*YOUR TASK*
Please look for the string "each" below and report every line in which it occurs.

*EXTRACTED DATA*
========================
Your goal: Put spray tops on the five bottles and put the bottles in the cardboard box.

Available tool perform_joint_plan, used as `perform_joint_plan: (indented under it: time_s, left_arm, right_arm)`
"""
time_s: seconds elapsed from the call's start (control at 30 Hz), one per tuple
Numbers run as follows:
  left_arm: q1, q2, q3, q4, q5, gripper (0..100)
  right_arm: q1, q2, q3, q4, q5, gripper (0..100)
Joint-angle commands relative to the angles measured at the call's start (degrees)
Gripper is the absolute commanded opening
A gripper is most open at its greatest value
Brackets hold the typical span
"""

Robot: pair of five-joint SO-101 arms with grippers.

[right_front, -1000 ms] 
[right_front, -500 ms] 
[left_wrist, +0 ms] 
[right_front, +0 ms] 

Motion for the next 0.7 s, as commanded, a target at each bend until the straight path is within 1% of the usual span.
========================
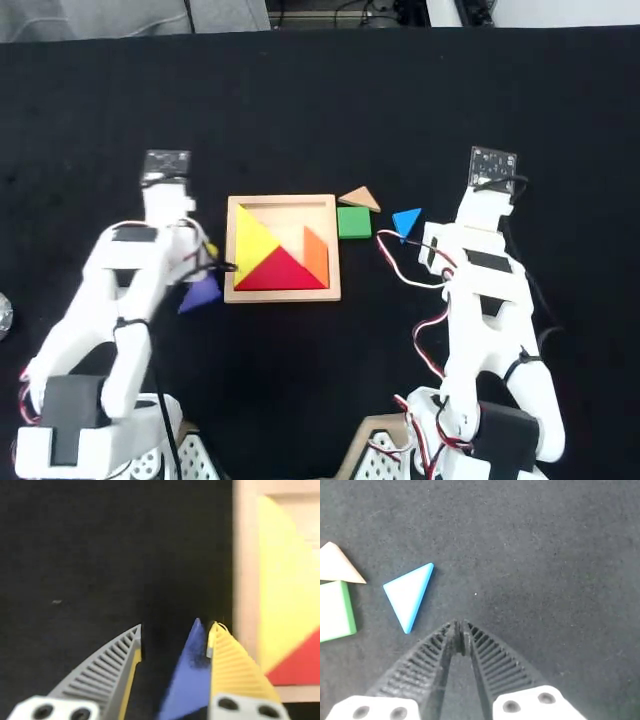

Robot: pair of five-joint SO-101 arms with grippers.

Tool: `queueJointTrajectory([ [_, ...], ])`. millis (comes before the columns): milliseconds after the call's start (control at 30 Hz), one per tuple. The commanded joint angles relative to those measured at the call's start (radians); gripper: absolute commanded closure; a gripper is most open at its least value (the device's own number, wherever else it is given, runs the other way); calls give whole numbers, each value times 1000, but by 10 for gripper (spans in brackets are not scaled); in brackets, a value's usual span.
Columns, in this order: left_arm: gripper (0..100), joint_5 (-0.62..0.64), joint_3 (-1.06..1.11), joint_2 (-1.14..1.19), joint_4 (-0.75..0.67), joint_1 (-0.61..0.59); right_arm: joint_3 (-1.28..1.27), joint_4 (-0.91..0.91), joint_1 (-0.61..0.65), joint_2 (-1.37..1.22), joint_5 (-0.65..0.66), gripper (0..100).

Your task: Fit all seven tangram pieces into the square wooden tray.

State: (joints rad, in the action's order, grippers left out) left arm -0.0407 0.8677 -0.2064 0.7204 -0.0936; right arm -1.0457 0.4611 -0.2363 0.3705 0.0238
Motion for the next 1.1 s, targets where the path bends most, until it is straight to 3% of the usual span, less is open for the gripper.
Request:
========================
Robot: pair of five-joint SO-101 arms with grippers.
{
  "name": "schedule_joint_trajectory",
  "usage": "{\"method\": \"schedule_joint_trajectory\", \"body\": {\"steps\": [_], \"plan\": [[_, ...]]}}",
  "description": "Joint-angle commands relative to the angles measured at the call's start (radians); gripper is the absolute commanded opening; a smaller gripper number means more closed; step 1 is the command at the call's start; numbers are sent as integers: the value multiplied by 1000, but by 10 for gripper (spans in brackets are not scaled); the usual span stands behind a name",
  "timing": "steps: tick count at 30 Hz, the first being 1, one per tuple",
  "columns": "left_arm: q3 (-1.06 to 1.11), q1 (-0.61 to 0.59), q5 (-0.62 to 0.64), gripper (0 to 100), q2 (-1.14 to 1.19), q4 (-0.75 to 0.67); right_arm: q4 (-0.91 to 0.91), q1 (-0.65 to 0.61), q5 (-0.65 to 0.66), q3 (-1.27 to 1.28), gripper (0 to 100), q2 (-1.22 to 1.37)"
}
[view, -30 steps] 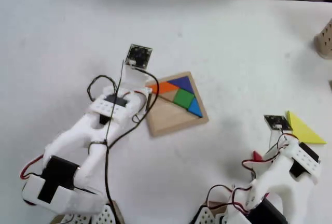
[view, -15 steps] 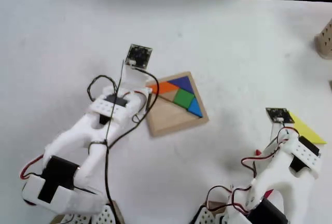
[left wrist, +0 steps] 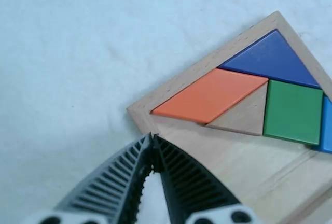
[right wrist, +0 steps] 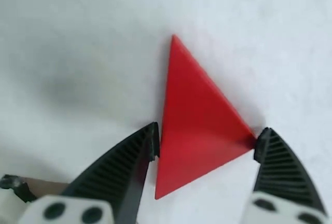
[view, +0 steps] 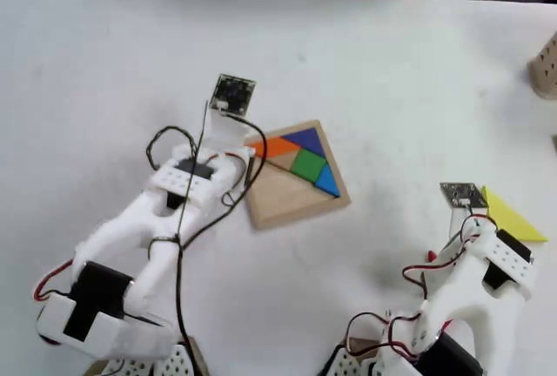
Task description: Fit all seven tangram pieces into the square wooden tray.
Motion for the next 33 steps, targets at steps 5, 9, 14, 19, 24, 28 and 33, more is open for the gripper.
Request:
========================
*SOLUTION TO THE EXERCISE*
Motion for the next 0.7 s, as commanded, a target at each bend until the straight path is within 1% of the usual span.
Tool: `queueJointTrajectory([ [_, ...], ])`. millis (comes before the columns): milliseconds after the call's start (control at 30 Hz), one per tuple. The commanded joint angles relative to those measured at the call's start (radians); gripper: absolute commanded closure; a gripper is most open at its least value (the device's own number, wherever else it is given, runs the other way); calls give whole numbers, each value times 1000, but by 10 for gripper (spans in brackets are not scaled); in brackets, a value's usual span.

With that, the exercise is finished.